PROBLEM TO SOLVE:
Nothing but the lines below between the line holding "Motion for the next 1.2" and the line holding "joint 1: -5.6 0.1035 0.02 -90", inclusive, should appear in the answer, each set down exactly.

PROVIDED DATA:
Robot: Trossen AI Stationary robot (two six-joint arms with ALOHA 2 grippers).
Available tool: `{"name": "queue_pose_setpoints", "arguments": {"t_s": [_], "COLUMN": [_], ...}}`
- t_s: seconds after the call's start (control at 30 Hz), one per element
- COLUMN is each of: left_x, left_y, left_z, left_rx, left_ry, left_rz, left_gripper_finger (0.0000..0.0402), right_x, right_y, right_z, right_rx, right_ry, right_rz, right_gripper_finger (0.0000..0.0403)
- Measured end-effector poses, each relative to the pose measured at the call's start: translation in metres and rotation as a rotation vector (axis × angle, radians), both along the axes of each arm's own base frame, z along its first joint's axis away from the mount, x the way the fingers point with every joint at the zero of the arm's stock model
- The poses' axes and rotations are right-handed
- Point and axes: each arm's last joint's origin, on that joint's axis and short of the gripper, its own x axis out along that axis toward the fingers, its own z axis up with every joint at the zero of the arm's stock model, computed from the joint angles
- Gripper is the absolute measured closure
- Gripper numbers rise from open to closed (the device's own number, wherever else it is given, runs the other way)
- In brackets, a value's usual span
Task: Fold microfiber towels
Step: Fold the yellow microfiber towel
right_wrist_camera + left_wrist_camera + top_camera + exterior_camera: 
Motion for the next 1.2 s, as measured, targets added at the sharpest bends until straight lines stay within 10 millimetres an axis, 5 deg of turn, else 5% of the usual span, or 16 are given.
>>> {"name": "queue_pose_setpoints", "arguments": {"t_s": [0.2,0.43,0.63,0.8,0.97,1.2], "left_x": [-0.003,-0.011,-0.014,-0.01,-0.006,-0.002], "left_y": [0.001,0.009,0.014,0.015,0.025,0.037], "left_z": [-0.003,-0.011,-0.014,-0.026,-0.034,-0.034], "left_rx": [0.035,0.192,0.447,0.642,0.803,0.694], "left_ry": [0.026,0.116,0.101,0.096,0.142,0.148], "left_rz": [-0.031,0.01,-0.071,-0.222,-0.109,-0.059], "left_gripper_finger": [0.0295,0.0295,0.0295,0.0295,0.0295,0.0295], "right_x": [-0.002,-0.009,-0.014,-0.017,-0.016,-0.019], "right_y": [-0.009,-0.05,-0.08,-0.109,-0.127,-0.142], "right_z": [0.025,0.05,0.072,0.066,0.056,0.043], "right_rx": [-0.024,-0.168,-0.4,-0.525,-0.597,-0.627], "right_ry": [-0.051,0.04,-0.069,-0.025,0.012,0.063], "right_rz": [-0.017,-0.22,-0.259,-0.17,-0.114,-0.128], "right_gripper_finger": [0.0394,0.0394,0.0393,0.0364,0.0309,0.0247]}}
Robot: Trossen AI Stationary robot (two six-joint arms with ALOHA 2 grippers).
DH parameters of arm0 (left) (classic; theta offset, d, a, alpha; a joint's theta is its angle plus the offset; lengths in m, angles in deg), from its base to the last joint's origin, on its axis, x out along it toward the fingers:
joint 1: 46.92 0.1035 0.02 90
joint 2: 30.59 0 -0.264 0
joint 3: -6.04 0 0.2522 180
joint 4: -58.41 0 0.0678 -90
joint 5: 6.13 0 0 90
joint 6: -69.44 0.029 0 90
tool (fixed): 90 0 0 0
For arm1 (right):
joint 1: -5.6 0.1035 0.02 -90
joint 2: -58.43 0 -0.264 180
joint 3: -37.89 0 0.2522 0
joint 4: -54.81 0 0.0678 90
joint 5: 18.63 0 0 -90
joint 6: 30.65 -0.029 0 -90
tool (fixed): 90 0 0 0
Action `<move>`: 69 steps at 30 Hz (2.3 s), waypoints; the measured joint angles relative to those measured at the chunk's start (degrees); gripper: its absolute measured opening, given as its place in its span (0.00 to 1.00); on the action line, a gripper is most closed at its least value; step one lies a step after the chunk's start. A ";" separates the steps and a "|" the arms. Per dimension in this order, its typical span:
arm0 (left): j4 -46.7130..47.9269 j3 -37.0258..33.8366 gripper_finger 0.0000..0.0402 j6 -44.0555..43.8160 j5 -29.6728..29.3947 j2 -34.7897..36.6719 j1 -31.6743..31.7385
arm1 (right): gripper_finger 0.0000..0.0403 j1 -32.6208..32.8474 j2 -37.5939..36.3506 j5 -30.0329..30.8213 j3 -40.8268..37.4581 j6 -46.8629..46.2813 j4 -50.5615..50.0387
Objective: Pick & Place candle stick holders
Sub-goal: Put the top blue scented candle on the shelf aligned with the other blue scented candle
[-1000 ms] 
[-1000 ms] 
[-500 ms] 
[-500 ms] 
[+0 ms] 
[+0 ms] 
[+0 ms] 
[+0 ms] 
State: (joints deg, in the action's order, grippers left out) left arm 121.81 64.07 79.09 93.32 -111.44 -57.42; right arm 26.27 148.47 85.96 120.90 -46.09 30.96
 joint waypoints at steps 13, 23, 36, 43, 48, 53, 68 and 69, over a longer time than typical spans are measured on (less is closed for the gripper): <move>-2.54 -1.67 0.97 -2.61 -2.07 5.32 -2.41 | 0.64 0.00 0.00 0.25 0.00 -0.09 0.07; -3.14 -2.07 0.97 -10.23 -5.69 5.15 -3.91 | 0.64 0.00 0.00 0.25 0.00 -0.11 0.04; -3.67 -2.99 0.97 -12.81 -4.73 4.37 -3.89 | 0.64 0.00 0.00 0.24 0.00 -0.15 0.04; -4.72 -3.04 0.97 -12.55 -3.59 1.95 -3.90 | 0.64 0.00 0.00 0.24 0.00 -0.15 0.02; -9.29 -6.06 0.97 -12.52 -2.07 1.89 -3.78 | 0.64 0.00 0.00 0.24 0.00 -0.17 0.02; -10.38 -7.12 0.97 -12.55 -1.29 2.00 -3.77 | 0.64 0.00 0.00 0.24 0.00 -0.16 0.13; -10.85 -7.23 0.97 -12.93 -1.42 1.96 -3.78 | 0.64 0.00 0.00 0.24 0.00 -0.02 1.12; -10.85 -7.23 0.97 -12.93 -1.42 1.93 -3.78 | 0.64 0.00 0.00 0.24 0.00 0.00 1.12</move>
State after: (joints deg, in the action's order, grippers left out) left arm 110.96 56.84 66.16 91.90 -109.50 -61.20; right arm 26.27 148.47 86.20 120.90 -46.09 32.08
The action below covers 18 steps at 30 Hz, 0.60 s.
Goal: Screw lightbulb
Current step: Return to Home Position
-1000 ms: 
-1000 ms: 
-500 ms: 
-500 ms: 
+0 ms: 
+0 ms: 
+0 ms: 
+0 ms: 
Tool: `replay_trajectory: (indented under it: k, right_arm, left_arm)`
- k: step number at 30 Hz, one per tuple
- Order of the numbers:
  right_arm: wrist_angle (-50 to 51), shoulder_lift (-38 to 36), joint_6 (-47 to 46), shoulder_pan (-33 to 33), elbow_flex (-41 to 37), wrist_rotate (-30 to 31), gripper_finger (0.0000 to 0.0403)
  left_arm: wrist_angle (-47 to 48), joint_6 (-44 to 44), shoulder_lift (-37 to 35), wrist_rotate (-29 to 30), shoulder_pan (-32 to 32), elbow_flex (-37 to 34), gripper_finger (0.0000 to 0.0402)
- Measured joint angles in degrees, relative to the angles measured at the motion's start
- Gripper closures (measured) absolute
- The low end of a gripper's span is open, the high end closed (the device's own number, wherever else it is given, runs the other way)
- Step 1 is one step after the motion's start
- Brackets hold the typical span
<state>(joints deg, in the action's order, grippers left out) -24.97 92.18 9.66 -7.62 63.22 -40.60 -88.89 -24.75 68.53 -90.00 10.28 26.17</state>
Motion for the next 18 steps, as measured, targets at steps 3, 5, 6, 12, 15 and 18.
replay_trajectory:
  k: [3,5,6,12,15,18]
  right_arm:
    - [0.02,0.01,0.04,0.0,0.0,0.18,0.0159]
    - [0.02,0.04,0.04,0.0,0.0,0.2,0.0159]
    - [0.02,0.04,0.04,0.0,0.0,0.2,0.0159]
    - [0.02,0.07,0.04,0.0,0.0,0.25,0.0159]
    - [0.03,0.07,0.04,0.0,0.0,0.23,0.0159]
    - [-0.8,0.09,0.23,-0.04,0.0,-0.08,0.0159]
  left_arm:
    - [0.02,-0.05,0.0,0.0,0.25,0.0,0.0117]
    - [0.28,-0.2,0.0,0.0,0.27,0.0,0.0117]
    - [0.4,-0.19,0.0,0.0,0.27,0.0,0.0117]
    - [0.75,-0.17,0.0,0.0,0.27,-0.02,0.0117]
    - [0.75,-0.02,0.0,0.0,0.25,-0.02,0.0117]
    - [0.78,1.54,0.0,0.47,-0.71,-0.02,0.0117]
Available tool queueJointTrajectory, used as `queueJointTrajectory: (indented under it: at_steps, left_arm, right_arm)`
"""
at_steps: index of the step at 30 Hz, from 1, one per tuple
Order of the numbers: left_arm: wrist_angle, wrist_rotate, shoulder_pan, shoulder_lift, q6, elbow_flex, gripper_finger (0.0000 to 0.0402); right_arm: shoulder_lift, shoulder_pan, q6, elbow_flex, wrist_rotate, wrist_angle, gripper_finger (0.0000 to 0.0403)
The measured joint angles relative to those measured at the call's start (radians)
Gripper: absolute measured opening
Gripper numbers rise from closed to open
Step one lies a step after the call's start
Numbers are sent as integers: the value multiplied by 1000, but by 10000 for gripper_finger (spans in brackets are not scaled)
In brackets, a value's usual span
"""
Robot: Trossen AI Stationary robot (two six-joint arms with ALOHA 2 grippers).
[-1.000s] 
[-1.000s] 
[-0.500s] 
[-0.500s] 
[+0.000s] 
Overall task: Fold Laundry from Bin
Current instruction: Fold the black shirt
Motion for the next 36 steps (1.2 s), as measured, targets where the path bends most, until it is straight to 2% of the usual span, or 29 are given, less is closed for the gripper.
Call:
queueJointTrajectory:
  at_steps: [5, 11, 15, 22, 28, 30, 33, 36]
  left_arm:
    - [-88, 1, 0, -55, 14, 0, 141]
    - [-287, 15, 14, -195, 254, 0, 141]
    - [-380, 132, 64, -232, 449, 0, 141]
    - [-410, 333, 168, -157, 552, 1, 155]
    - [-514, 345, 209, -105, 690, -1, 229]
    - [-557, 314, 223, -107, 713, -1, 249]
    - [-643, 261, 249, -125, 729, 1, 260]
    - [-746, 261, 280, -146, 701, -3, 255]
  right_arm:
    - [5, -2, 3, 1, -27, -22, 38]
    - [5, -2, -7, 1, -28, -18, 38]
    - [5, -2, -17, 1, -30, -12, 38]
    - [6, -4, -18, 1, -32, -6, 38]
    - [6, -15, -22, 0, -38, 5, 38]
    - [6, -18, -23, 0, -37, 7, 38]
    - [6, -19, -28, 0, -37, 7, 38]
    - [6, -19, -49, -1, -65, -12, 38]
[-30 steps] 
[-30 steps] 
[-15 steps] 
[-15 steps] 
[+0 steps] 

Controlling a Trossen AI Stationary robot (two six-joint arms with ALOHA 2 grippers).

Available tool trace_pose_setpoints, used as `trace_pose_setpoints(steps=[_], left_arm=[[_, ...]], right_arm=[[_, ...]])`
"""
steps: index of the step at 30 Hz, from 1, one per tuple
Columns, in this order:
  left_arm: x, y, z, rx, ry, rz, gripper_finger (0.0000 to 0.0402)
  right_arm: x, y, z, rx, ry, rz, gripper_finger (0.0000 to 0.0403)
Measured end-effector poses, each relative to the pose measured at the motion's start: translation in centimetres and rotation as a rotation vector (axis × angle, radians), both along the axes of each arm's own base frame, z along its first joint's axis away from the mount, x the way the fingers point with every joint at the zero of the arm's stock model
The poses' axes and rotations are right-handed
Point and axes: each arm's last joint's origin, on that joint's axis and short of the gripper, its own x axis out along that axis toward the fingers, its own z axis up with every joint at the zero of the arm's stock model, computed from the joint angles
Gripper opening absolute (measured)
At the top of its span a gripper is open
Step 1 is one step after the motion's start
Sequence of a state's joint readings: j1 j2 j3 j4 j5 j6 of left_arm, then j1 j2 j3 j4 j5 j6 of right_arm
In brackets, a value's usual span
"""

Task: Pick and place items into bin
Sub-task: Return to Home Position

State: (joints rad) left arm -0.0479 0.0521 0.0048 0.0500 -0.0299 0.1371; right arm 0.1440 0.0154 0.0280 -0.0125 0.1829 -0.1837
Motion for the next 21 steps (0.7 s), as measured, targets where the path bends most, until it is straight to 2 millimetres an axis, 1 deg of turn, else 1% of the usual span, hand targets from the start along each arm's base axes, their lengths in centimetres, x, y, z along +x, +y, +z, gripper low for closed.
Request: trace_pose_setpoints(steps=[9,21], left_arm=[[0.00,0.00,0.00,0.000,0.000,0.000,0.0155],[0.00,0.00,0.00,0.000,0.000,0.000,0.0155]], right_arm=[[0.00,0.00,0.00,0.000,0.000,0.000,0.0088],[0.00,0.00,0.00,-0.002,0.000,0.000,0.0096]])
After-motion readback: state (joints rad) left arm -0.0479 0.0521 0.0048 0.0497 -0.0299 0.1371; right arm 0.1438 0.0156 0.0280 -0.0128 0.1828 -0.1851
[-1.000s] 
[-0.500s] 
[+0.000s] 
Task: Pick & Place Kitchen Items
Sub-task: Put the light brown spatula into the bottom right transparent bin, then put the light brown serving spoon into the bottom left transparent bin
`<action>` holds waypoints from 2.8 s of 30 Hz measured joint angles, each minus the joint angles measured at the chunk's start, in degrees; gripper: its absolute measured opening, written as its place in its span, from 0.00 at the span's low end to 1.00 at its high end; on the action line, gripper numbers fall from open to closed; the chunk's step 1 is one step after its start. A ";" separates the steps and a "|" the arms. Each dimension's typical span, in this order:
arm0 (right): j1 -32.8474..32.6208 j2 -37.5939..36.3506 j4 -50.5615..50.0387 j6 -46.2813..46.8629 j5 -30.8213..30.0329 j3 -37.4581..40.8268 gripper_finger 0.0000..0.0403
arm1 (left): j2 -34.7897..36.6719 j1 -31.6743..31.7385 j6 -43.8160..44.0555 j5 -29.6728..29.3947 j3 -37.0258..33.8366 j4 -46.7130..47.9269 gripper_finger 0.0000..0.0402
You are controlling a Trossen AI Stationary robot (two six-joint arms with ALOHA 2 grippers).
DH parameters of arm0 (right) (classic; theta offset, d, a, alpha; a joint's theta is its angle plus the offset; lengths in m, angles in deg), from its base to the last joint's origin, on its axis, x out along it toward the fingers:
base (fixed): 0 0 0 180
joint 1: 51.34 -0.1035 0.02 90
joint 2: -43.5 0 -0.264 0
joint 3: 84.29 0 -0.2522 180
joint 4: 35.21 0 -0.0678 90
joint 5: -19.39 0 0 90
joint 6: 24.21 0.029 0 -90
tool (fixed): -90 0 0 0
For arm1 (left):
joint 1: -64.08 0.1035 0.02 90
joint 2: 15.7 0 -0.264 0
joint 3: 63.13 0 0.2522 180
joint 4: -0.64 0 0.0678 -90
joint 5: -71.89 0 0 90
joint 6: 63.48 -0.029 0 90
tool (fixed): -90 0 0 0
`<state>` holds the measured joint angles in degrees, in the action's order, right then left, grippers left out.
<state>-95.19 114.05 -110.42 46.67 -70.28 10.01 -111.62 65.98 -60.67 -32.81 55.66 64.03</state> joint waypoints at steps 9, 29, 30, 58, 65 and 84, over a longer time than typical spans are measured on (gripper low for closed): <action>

EXERCISE RESPONSE:
Motion for the next 1.2 s, as measured, targets added at the sharpest bends until straight lines stay within 10 millimetres an axis, 5 deg of turn, else 5% of the usual span, or 16 are given.
>>> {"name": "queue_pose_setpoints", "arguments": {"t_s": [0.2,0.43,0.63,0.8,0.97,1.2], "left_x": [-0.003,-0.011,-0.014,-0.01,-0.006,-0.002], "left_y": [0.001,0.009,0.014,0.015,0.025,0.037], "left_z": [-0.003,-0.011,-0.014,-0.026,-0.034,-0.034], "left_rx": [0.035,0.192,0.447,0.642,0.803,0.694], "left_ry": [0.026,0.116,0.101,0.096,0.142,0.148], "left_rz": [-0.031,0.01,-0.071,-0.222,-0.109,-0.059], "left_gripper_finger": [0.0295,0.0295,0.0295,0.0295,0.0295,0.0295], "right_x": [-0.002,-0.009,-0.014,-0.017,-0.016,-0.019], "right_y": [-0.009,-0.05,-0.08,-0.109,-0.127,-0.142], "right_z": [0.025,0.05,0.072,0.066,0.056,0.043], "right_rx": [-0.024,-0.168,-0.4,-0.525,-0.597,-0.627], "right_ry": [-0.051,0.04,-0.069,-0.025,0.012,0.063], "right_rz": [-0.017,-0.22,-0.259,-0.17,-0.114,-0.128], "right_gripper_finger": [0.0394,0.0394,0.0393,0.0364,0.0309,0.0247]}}
Robot: Trossen AI Stationary robot (two six-joint arms with ALOHA 2 grippers).
DH parameters of arm0 (left) (classic; theta offset, d, a, alpha; a joint's theta is its angle plus the offset; lengths in m, angles in deg), from its base to the last joint's origin, on its axis, x out along it toward the fingers:
joint 1: 46.92 0.1035 0.02 90
joint 2: 30.59 0 -0.264 0
joint 3: -6.04 0 0.2522 180
joint 4: -58.41 0 0.0678 -90
joint 5: 6.13 0 0 90
joint 6: -69.44 0.029 0 90
tool (fixed): 90 0 0 0
For arm1 (right):
joint 1: -5.6 0.1035 0.02 -90

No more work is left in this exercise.